Em momento posterior a sua criação, visualizou-se a possibilidade do blog ser um
elemento de comunicação entre as turmas, propiciador da integração entre o corpo docente e
discente e favorecedor da unidade da disciplina. Para o desenvolvimento dos novos objetivos
de integração e unidade, todos os professores da disciplina receberam um convite eletrônico
para postar no blog junto com instruções sobre como fazê-lo. Paralelamente, a dupla de
professores responsável pela criação do blog divulgou presencialmente a existência do blog
nas turmas, com o objetivo de incentivar seu uso. O uso do blog em mais turmas do que o
previsto partiu do pressuposto de que questões em comum entre as turmas poderiam encontrar
no blog da disciplina espaço ampliado para discussão e desenvolvimento e ainda favorecer a
integração entre as turmas.
Para a criação do blog, foi utilizado o editor WordPress. O blog foi abrigado em
domínio particular e foi desenvolvido um sistema de links entre o blog e as comunidades
virtuais da disciplina criadas no Orkut e no Facebook. A opção pelos links teve em vista
facilitar a notificação do aluno sobre qualquer novidade no próprio ambiente de redes sociais
no qual ele trafega comumente, atendendo assim a sua demanda pela inserção de práticas de
ensino em um repertório contemporâneo. Um dos cuidados na elaboração dos posts pelos
professores foi, na medida do possível, o respeito aos protocolos de escritura vigentes no
suporte virtual escolhido. A opção teve em vista que, embora o blog tenha uma finalidade
educacional, ele deve ser um ambiente onde os alunos se sintam confortáveis, como
usualmente se manteriam caso não estivessem associados ao contexto pedagógico.

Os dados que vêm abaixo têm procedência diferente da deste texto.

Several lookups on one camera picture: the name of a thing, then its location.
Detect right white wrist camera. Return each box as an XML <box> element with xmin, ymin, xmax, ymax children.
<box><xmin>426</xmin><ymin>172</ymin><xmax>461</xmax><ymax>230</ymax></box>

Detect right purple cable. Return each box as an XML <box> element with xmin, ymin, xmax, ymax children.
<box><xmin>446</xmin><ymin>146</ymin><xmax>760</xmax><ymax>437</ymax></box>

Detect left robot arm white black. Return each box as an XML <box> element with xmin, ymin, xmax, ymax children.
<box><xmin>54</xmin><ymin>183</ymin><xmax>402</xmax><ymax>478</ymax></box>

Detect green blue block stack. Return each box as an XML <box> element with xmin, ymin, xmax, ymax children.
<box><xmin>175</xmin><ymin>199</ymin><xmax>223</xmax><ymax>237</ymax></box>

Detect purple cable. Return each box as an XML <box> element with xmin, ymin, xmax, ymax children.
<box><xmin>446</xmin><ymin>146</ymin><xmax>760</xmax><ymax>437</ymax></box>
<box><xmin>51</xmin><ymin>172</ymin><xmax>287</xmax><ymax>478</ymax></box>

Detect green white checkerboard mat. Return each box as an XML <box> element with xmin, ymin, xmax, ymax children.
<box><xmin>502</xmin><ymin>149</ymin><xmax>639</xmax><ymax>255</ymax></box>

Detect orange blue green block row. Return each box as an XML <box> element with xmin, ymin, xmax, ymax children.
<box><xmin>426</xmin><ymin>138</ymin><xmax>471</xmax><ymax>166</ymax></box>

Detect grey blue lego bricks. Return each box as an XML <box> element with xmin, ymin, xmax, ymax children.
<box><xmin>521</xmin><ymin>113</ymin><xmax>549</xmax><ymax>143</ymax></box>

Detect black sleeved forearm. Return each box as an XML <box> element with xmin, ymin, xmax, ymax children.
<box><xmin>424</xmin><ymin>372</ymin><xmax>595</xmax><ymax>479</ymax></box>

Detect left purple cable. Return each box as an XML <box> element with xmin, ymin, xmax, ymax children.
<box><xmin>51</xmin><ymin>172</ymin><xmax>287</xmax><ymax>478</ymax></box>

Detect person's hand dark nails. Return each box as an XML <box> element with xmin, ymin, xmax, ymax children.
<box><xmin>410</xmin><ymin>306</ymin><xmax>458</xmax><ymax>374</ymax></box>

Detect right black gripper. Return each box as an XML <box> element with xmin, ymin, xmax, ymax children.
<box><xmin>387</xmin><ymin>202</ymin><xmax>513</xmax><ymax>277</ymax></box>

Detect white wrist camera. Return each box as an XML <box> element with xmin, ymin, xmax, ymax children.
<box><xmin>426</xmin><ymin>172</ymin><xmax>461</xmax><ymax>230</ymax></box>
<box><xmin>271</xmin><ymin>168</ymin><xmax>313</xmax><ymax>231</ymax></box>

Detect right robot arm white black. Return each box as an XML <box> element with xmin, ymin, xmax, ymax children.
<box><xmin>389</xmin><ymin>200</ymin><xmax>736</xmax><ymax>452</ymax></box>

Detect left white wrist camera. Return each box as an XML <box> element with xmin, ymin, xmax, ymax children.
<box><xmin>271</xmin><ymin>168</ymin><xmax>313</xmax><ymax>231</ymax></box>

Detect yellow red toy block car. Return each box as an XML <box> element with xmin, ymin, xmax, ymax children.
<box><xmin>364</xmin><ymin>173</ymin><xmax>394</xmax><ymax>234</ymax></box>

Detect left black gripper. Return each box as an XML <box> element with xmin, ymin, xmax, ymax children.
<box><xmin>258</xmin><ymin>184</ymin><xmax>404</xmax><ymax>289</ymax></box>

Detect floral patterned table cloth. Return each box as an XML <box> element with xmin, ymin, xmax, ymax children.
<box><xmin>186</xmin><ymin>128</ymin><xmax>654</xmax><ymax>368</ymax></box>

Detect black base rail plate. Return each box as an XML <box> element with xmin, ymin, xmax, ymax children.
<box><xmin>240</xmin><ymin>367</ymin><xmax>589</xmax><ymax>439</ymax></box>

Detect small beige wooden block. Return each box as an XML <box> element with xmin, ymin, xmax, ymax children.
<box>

Acreditava-se com isso favorecer a participação dos alunos.
A instalação do blog teve como situação facilitadora o fato do professor Guilherme
Xavier responsável por sua concepção, contar com recursos particulares de servidor apto a
permitir o uso do programa. Residindo na Locaweb, o blog foi instalado seguindo automações
características do serviço contratado, que admite também a instalação sem custo adicional de
bases de dados SQL (MySQL) para fóruns de debate (phpBB), ferramental wiki (de produção e
formatação colaborativa), além de sistemas de submissão e edição de álbuns de fotos
(ZenPhoto) e galerias de imagem (Gallery)2. Todos os softwares disponíveis são passíveis de
reconfiguração de suas características fundamentais, contando com vasto acervo de usuários,
que, em modo de colaboração, respondem por questões de uso e incrementam os sistemas
com aplicações adicionais, visando melhorias constantes.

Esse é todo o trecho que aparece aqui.